[proofplan] We prove the formula directly from the definition of the [convex subdifferential](/page/Convex%20Subdifferential). First, if $z$ is a subgradient at $\beta$, we perturb $\beta$ in one coordinate at a time; the resulting one-dimensional inequalities force $z_j = \operatorname{sgn}(\beta_j)$ at nonzero coordinates and $z_j \in [-1,1]$ at zero coordinates. Conversely, if $z$ satisfies these coordinatewise conditions, then the corresponding one-dimensional supporting inequalities for the absolute value sum over $j=1,\dots,p$ to give the full subgradient inequality for the $\ell^1$ norm. [/proofplan]

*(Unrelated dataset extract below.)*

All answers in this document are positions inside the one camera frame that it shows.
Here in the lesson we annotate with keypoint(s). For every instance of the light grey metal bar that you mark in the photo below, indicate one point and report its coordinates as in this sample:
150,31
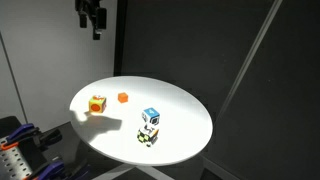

[step:Extract the coordinatewise restrictions from the subgradient inequality]Let $f: \mathbb{R}^p \to \mathbb{R}$ be the $\ell^1$ norm map $x \mapsto \|x\|_1$. By the definition of the [convex subdifferential](/page/Convex%20Subdifferential), $z \in \partial f(\beta)$ means that $z \in \mathbb{R}^p$ and, for every $\gamma \in \mathbb{R}^p$, \begin{align*} f(\gamma) \geq f(\beta) + z \cdot (\gamma - \beta). \end{align*} For each $j \in \{1,\dots,p\}$, let $e_j \in \mathbb{R}^p$ denote the $j$-th standard basis vector. Fix $j$ and substitute $\gamma = \beta + t e_j$, where $t \in \mathbb{R}$. Since all coordinates except the $j$-th coordinate are unchanged, the subgradient inequality becomes \begin{align*} |\beta_j + t| - |\beta_j| \geq z_j t \end{align*} for every $t \in \mathbb{R}$. If $\beta_j \ne 0$, set $s_j := \operatorname{sgn}(\beta_j)$. For every $t \in \mathbb{R}$ with $|t| < |\beta_j|$, the numbers $\beta_j$ and $\beta_j + t$ have the same sign, so \begin{align*} |\beta_j + t| - |\beta_j| = s_j t. \end{align*} Thus \begin{align*} s_j t \geq z_j t \end{align*} for all $t$ with $|t| < |\beta_j|$. Taking $t > 0$ gives $s_j \geq z_j$, and taking $t < 0$ gives $s_j \leq z_j$. Hence $z_j = s_j = \operatorname{sgn}(\beta_j)$. If $\beta_j = 0$, the same coordinate inequality becomes \begin{align*} |t| \geq z_j t \end{align*} for every $t \in \mathbb{R}$. Taking $t > 0$ gives $z_j \leq 1$, and taking $t < 0$ gives $z_j \geq -1$. Therefore $z_j \in [-1,1]$. Since $j$ was arbitrary, every $z \in \partial f(\beta)$ satisfies the stated coordinatewise conditions.[/step]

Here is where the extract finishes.